_What you should do:_ Give back all of the data exactly as it appears here.
● ● ●
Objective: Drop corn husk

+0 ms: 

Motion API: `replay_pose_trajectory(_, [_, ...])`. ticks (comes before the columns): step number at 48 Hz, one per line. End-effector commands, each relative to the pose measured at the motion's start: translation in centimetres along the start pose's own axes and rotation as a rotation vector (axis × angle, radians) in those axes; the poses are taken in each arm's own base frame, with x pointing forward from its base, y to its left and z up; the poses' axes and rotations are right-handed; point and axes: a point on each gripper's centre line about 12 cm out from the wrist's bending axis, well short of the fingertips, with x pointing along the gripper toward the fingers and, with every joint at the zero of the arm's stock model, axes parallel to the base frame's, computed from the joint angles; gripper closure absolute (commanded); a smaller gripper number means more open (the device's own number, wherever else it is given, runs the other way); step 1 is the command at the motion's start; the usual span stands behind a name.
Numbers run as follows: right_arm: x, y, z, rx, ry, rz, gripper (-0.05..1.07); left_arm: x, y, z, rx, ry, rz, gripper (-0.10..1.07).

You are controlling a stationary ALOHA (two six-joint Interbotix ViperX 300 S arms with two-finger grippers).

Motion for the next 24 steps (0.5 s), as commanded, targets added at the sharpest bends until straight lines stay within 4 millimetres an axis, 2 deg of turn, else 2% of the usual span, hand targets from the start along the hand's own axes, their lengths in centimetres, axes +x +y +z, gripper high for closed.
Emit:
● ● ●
_Response below:_
Objective: Drop corn husk

+0 ms: 

Motion API: `replay_pose_trajectory(_, [_, ...])`. ticks (comes before the columns): step number at 48 Hz, one per line. End-effector commands, each relative to the pose measured at the motion's start: translation in centimetres along the start pose's own axes and rotation as a rotation vector (axis × angle, radians) in those axes; the poses are taken in each arm's own base frame, with x pointing forward from its base, y to its left and z up; the poses' axes and rotations are right-handed; point and axes: a point on each gripper's centre line about 12 cm out from the wrist's bending axis, well short of the fingertips, with x pointing along the gripper toward the fingers and, with every joint at the zero of the arm's stock model, axes parallel to the base frame's, computed from the joint angles; gripper closure absolute (commanded); a smaller gripper number means more open (the device's own number, wherever else it is given, runs the other way); step 1 is the command at the motion's start; the usual span stands behind a name.
Numbers run as follows: right_arm: x, y, z, rx, ry, rz, gripper (-0.05..1.07); left_arm: x, y, z, rx, ry, rz, gripper (-0.10..1.07).

You are controlling a stationary ALOHA (two six-joint Interbotix ViperX 300 S arms with two-finger grippers).

Motion for the next 24 steps (0.5 s), as commanded, targets added at the sharpest bends until straight lines stay within 4 millimetres an axis, 2 deg of turn, else 2% of the usual span, hand targets from the start along the hand's own axes, their lengths in centimetres, axes +x +y +z, gripper high for closed.
Emit:

There is nothing more to the output.